* _Your instructions_
Give the number of lines below that hold "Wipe", and only that.

* _Extracted entries_
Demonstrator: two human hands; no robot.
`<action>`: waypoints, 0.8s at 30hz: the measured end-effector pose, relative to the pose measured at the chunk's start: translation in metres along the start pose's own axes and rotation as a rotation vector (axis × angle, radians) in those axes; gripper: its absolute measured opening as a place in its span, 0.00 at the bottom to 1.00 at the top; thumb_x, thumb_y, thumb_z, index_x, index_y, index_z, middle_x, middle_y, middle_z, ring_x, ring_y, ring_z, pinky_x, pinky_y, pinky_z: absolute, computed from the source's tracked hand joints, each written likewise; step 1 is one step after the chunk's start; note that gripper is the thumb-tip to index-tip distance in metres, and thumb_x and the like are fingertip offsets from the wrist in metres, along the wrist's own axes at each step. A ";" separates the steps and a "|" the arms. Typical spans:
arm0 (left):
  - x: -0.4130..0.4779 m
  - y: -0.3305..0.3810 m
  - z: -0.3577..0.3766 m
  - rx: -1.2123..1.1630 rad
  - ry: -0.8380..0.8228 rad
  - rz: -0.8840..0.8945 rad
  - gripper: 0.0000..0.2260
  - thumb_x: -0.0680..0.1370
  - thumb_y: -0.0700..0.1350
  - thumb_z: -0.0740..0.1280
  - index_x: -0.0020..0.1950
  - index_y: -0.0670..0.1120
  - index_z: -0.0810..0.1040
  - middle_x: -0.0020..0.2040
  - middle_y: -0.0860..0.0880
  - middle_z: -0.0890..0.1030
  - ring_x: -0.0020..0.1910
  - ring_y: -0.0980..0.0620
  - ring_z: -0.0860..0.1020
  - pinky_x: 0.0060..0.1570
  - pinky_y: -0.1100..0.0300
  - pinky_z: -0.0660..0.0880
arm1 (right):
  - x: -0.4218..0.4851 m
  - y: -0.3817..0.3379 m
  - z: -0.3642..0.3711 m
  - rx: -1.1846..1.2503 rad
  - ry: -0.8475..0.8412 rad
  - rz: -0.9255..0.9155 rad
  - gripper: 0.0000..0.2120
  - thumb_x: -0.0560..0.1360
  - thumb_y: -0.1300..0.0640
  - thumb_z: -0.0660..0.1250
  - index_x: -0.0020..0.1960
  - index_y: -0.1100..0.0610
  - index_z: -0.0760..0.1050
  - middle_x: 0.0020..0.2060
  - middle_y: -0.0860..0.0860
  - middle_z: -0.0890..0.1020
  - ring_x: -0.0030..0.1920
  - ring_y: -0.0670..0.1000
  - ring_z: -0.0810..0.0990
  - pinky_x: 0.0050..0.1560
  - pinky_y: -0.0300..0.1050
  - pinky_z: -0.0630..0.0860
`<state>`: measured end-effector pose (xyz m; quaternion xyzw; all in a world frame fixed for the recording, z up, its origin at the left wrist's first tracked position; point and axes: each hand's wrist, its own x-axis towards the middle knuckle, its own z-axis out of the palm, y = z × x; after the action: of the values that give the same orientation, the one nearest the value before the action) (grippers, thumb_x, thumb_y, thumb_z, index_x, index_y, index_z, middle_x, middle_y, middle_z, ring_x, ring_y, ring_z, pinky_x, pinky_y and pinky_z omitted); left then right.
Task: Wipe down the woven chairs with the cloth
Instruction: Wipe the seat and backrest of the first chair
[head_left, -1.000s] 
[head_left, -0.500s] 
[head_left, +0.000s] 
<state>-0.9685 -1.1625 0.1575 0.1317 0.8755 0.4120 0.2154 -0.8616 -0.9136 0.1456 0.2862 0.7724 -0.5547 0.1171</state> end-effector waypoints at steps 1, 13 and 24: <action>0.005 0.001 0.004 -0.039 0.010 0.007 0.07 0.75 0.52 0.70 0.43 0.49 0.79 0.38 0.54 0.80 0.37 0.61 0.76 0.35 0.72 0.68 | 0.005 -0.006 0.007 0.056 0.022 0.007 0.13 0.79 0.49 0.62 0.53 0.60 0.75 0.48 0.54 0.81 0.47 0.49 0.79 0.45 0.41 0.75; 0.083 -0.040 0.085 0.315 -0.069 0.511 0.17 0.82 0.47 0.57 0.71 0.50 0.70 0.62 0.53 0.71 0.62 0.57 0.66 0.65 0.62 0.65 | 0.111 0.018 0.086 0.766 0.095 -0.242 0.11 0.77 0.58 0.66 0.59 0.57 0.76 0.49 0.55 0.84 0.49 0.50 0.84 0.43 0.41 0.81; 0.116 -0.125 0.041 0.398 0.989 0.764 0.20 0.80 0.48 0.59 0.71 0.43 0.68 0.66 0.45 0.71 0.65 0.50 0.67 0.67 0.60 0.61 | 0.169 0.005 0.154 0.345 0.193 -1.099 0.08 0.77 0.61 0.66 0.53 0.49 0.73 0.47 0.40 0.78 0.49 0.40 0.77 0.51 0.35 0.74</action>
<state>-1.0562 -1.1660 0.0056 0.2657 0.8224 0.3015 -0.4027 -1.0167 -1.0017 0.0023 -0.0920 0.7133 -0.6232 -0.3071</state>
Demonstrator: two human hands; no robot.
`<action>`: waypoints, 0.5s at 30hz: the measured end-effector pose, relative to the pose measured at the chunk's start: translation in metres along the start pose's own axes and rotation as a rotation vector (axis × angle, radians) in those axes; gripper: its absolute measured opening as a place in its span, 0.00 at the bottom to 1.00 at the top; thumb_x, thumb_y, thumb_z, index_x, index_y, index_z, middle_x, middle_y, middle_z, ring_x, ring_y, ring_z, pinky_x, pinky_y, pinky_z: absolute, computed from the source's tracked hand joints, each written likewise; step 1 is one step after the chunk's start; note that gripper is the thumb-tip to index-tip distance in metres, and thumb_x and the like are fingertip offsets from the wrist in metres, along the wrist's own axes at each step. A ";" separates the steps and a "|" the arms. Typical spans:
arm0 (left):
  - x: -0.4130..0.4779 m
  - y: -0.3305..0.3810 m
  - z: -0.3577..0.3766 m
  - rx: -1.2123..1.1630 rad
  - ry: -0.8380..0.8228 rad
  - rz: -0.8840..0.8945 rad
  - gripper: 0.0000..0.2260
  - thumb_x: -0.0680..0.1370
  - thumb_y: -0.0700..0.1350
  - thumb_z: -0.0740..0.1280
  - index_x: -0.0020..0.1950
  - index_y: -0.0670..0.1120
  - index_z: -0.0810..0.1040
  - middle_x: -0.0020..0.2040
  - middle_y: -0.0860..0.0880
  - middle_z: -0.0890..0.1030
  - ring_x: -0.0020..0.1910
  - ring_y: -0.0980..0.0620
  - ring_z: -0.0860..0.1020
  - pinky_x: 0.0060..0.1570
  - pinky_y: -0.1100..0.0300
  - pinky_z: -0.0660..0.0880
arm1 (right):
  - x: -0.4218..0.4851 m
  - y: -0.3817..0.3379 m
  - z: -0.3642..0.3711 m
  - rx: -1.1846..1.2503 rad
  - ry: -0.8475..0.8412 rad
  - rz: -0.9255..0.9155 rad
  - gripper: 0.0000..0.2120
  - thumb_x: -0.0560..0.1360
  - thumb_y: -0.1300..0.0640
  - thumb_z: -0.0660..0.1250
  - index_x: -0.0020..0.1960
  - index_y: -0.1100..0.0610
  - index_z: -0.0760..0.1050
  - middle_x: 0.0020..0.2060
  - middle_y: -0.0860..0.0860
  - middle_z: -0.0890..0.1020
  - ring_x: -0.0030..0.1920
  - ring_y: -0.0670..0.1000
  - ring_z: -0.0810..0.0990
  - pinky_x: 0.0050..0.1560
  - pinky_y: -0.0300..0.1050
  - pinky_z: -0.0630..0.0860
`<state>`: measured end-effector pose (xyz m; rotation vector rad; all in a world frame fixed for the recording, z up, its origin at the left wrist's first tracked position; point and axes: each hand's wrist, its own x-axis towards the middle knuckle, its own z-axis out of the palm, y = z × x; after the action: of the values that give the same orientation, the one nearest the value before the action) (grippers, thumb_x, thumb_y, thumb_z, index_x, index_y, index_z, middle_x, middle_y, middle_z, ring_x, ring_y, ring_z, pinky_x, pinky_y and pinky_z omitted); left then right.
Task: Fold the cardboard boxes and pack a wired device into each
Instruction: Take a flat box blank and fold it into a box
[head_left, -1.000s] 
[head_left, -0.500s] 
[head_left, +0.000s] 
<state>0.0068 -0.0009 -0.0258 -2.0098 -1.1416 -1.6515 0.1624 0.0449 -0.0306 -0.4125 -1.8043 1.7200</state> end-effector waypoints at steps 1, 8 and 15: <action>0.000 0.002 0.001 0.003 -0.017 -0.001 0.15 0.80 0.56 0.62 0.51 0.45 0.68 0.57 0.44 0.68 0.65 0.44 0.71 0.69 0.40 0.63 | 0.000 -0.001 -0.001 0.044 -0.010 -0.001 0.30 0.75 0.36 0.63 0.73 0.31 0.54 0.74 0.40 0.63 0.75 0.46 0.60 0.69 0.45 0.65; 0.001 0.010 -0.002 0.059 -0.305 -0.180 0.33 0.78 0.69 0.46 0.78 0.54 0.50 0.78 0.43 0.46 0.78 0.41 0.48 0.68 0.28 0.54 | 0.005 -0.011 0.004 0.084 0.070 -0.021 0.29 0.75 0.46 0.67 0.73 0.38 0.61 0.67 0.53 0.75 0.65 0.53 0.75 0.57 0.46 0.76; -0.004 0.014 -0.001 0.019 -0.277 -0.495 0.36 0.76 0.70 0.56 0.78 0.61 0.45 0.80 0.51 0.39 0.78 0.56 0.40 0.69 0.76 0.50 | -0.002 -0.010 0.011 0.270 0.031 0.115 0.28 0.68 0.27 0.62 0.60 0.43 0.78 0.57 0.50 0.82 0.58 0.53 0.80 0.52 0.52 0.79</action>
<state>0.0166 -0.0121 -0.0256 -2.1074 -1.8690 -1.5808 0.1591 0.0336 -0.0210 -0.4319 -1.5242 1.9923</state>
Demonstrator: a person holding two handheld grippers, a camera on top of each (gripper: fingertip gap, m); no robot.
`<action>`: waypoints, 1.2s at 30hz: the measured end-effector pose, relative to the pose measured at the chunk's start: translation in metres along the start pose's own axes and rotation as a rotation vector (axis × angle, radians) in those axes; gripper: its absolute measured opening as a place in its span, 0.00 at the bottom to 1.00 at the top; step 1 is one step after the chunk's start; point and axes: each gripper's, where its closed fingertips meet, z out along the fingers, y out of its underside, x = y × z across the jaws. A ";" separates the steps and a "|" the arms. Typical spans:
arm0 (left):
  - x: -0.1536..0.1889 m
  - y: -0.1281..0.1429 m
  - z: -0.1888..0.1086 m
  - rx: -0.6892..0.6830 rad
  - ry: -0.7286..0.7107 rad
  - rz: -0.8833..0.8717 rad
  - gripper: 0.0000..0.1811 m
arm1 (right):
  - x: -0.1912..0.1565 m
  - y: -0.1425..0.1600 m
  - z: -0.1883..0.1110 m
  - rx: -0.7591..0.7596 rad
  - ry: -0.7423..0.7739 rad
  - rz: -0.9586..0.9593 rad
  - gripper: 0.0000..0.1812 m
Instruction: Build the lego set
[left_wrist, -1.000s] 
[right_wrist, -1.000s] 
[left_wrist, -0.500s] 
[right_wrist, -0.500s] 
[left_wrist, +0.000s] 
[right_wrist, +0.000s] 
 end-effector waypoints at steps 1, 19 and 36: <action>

* _Final answer_
2